— Из книжки. Один дворянчик написал. Да ты остынь, Иван, его ещё сто лет назад убили.
Подколодный успокоился:
— Хотел, как лучше для тебя сделать. Извини.
— Ничего, бывает. Прощай, товарищ Подколодный.
— Прощай, господин подъесаул.
В кельи Андрей положил узелок на стол.
— Помяните — сказал просто, как об обыденном, сел на свои нары, свернул цигарку, закурил.
— А вы, почему не ели, Андрей Кондратьевич? — спросил Юрий Колесов.
— Зачем? Это вам силы нужны, мне уже не надо. Умереть можно и на голодный желудок. Да мне и не хочется.
— Это понятно — сказал Илья Романов.
— Да, вот такие вот белые платочки переживут лихую годину и сохранят веру православную, — глядя на узелок, сказал отец Глеб, — благослови и укрепи, Господи, жён наших. Причаститься тебе надо и исповедоваться, раб Божий Андрей.
— У тебя есть вино и хлеб, батюшка?
— В исключительных случаях можно обойтись только одним хлебом.
— Что ж, можно и причаститься, хуже не будет.
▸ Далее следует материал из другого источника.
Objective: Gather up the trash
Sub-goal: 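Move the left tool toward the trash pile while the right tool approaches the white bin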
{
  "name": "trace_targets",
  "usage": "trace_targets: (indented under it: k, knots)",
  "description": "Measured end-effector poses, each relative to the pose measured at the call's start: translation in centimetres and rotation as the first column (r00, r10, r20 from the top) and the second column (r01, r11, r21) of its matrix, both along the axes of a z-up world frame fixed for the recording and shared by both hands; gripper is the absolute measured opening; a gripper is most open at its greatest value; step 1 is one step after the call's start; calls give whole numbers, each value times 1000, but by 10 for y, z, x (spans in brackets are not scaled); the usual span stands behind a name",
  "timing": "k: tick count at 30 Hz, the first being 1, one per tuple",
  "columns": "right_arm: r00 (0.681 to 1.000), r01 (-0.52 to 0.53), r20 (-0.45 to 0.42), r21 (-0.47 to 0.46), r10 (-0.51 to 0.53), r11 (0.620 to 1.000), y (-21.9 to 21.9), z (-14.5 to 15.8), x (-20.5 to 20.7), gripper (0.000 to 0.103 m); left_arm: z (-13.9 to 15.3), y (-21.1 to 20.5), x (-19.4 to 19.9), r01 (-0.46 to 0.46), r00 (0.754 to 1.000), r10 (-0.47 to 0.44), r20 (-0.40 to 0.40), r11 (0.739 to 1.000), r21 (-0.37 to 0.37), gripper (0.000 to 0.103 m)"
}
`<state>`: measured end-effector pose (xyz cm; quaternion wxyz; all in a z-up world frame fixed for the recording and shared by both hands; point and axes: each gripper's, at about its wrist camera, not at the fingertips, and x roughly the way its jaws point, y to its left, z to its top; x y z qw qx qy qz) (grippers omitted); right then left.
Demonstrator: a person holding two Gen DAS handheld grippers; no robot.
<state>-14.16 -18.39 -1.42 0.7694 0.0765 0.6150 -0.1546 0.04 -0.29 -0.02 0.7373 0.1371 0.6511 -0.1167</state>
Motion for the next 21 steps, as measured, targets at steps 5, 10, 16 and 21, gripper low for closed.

Только оно вроде как утром совершается?
— Утром — согласился отец Глеб, и не стал говорить, что утра в Андреевой жизни уже не будет, — литургию я уже совершил, хлеб освятил.
Андрей исповедовался, рассказывая не спеша всю свою жизнь. Остальные четверо зеков отошли как можно дальше, что бы ни нарушать тайны исповеди. Отец Глеб покрыл гордую голову подъесаула белым вафельным полотенцем вместо епитрахильи, которую Андрей не как не хотел склонять, отпустил грехи разрешительной молитвой.
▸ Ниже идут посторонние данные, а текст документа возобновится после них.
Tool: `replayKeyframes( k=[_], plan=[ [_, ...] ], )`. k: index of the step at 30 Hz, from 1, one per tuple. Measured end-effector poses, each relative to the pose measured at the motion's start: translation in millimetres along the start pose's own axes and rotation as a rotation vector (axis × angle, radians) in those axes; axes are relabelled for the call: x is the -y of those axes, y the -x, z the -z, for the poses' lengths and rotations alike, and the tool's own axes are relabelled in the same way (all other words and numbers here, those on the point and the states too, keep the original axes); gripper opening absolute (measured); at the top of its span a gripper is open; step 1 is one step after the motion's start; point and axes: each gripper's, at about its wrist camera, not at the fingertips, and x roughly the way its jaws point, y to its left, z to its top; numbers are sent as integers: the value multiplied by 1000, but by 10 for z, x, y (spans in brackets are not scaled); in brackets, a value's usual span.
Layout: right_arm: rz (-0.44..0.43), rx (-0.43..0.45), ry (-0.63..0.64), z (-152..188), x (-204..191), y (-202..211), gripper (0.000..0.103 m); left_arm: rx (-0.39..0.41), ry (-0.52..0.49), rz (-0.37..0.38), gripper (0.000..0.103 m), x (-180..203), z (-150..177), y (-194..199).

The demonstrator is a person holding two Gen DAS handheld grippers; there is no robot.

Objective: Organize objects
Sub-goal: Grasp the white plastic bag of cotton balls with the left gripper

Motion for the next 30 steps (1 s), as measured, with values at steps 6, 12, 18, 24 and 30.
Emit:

Потом Андрей причастился хлебом и водой за неимением вина.
Таинство кончилось. Отец Глеб стоял растерянно с полотенцем в руках.
— Что такое, отец Глеб? — спросил капитан Воропанов.
— Так теперь его нельзя использовать как полотенце.
— Эка не задача — сказал Романов, — нашёл, о чём печалиться. Андрей первый да не последний, я же баял. Всех нас ещё исповедуешь.
— Тьпфу на вас, господин атаман — в сердцах сказал Воропанов.
— Думаю, — сказал ротмистр фон Рибен, — человек с царской фамилией прав. Если уж начали вряд ли остановятся.
— А причём здесь моя фамилия? Я, что? Виноват, что ли? Это он носил мою фамилию, а не я его! Задушить было надо большевиков в зародыше. А он нюни развесил! И самого кокнули и мы страдаем.
— Либеральничал — сказал Воропанов.
— Да никто о большевиках и не слышал тогда — сказал фон Рибен. — Выскочили как чёртик из табакерки.
— А вы, наверное, Пётр Николаевич, лютеранского вероисповедания? — поинтересовался отец Глеб, оборвав не нужный и не уместный спор.
— Это почему? Ещё при матушке Екатерине Великой мои предки крестились в православие.
— Во! Все беды России от немцев да евреев! Троцкий, Каменев, Зиновьевы всякие! Ленин ихний, бают, немец.